Work item: Lines holding the word "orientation" are the ones to copy from the data below.

Information supplied:
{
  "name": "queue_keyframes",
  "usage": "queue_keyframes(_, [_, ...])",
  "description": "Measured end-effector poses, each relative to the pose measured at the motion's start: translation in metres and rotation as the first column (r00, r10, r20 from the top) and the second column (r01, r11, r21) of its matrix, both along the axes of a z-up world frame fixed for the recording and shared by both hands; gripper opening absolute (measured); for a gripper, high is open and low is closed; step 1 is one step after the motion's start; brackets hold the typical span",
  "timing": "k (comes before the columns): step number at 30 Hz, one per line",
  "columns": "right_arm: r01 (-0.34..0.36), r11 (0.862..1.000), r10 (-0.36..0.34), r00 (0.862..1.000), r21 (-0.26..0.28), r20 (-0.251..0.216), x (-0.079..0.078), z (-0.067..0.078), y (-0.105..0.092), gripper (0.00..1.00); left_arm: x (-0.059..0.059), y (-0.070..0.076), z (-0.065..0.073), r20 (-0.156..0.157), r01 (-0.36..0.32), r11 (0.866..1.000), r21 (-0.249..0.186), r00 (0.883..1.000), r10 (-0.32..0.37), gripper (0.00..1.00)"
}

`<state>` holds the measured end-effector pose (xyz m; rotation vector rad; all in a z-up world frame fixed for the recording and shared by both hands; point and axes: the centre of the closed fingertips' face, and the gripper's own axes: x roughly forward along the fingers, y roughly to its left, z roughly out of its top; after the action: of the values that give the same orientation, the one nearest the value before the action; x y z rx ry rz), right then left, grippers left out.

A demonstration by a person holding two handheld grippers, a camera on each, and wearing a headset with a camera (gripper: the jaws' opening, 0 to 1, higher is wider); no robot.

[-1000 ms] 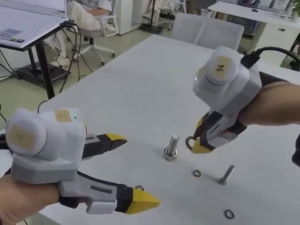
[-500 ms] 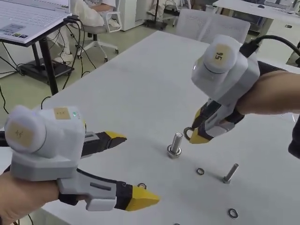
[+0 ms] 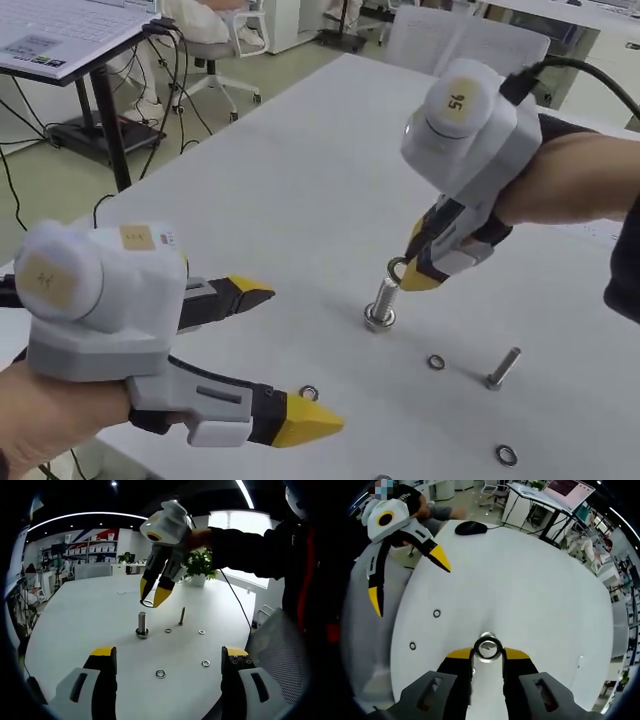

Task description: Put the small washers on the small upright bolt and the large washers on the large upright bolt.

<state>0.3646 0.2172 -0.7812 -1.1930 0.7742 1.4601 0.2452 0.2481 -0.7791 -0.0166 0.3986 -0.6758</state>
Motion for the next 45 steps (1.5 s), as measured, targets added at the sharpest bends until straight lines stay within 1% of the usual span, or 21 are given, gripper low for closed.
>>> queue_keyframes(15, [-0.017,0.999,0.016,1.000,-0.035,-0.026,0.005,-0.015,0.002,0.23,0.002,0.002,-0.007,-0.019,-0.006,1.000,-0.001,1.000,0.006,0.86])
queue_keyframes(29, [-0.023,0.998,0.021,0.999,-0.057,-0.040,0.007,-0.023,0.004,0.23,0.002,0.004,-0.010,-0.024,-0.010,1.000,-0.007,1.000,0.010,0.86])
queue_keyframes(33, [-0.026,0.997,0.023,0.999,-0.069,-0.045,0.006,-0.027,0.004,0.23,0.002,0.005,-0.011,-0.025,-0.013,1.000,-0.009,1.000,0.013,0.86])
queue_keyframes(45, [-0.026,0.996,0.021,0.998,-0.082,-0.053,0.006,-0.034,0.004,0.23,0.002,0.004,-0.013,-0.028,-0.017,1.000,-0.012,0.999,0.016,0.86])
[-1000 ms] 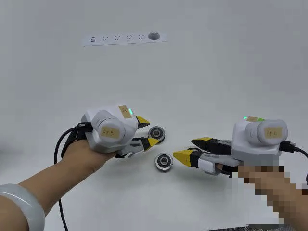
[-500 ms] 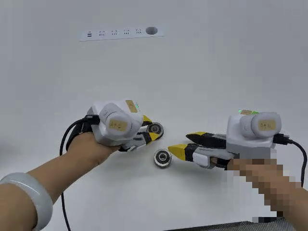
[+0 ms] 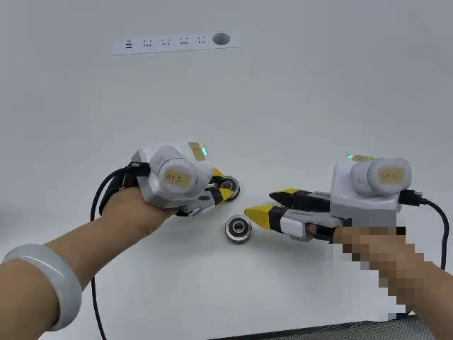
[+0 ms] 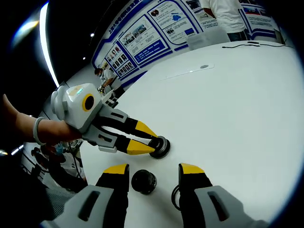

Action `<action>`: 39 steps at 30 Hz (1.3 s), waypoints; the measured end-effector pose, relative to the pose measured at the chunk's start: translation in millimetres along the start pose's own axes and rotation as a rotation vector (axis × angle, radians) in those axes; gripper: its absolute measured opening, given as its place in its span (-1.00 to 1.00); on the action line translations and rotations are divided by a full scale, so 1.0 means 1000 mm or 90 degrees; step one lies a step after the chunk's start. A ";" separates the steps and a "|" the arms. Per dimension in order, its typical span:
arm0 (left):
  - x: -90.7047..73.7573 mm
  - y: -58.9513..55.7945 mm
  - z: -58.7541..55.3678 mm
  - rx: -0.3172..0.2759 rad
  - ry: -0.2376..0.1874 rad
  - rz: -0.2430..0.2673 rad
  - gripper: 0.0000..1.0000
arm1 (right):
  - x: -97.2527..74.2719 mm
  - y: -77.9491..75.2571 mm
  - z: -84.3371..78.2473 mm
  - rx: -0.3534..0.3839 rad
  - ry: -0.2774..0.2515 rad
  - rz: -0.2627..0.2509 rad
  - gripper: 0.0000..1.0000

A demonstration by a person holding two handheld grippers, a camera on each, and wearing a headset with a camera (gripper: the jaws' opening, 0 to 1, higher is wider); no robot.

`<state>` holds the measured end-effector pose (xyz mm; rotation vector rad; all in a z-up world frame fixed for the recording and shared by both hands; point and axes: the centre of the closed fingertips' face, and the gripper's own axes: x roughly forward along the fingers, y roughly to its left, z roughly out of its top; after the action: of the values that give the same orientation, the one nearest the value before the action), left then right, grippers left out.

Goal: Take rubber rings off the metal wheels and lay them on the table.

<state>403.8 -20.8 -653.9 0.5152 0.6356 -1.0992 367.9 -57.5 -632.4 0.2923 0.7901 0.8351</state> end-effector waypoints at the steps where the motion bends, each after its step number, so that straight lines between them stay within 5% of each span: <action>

Answer to the exercise:
`<state>` holds the measured end-effector pose (xyz m; rotation vector rad; all in a z-up world frame fixed for the recording and shared by both hands; point and axes: the centre of the closed fingertips' face, and the gripper's own axes: x roughly forward along the fingers, y roughly to its left, z roughly out of its top; after the action: of the values that give the same orientation, the one nearest the value before the action; x y z rx ry rz), right then left, grippers left out.
`<state>` holds the measured end-effector pose (xyz mm; rotation vector rad; all in a z-up world frame fixed for the recording and shared by both hands; point and axes: the centre of the closed fingertips' face, and the gripper's own axes: x roughly forward along the fingers, y roughly to its left, z roughly out of its top; after the action: of the values that give the same orientation, the one nearest the value before the action), left then right, grippers left out.

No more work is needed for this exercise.